▶ Your instructions: Please, in the data that follows, copy exactly the lines from the line with "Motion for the" through the last one, both included. Do not include pictures.

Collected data
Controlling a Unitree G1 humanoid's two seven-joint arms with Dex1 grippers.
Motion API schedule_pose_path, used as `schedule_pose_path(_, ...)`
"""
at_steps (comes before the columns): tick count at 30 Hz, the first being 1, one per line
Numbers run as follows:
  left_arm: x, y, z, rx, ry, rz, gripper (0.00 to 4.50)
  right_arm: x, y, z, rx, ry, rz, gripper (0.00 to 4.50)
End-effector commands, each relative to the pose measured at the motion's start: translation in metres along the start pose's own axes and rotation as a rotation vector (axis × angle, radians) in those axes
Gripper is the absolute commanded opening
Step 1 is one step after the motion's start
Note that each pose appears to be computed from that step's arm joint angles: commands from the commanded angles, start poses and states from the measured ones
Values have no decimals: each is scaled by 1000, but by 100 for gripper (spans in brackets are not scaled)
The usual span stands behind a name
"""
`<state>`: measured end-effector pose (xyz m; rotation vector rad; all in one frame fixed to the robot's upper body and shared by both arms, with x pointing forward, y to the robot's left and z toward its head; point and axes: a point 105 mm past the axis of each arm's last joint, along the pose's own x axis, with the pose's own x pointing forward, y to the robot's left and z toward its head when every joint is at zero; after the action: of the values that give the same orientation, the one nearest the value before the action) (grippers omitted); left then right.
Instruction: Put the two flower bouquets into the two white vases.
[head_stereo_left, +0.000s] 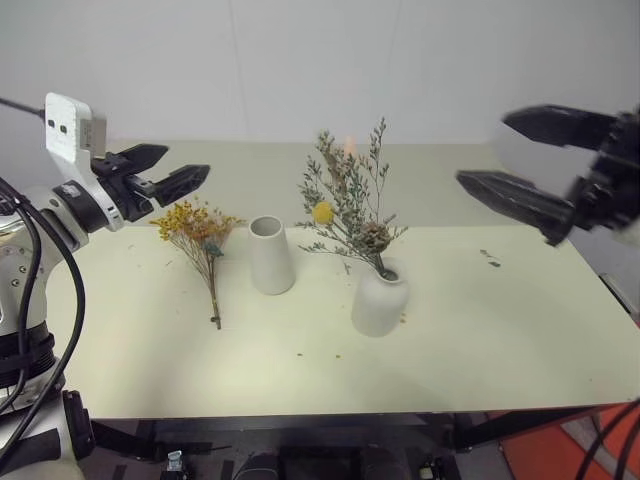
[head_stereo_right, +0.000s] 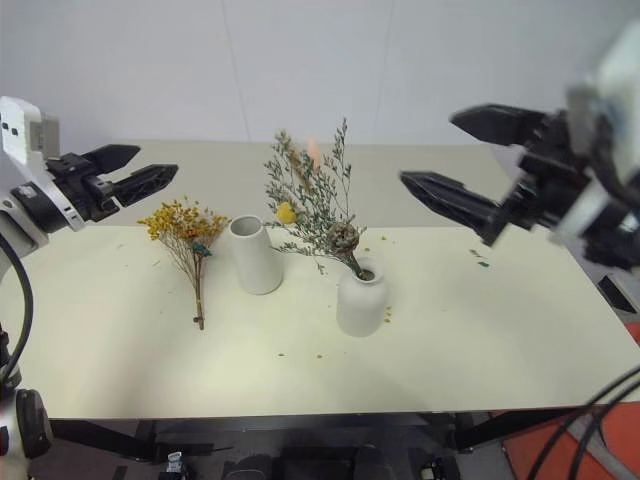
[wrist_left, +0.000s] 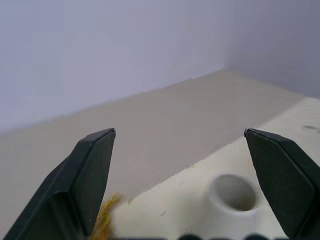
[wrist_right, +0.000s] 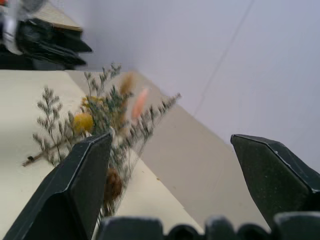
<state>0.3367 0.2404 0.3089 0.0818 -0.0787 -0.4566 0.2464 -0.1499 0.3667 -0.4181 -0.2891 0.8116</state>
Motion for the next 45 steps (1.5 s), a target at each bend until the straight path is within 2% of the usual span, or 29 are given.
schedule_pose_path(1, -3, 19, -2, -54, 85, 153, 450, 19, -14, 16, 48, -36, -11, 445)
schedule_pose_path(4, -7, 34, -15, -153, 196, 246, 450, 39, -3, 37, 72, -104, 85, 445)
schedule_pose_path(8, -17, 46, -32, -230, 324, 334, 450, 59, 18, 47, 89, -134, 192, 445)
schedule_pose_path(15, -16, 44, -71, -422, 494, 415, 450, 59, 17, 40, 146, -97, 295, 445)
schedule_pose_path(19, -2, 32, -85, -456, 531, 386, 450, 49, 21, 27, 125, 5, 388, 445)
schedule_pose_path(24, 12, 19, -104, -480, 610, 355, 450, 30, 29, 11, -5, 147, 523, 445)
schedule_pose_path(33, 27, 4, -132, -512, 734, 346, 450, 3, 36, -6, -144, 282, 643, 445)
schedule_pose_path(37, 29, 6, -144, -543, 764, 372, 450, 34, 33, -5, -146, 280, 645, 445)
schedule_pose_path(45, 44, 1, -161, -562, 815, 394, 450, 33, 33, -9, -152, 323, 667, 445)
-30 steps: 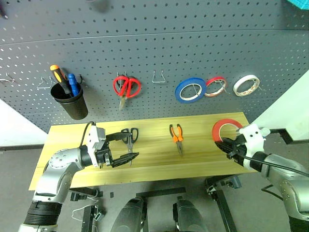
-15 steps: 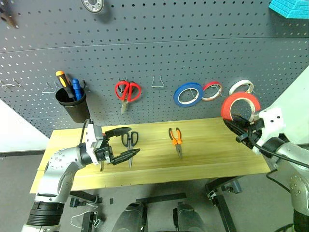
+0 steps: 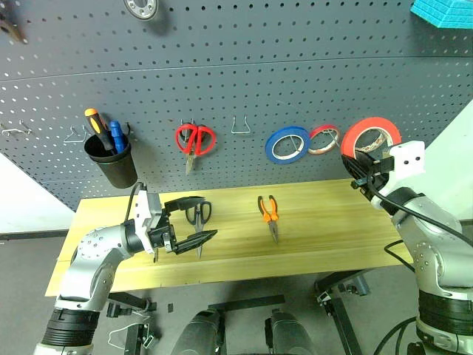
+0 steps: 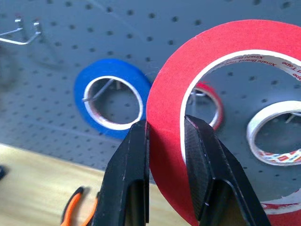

▶ Task result:
Motion for the next 45 steps (1.5 s), a target at each bend until the straight path is within 2% of the usual span, or 29 are given.
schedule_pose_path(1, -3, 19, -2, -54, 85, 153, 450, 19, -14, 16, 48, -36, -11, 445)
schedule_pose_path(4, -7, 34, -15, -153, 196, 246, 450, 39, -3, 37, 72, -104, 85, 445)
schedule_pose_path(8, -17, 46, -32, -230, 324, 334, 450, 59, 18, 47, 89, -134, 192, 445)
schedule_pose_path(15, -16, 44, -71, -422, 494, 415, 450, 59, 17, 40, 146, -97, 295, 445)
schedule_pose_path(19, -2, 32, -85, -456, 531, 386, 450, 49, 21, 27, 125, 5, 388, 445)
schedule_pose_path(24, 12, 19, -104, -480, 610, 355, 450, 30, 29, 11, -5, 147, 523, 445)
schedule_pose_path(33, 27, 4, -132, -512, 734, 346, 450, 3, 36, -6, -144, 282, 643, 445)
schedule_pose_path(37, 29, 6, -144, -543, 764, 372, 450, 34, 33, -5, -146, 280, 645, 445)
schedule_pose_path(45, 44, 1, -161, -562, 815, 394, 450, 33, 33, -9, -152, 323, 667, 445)
-30 steps: 
-15 steps: 
+0 steps: 
+0 steps: 

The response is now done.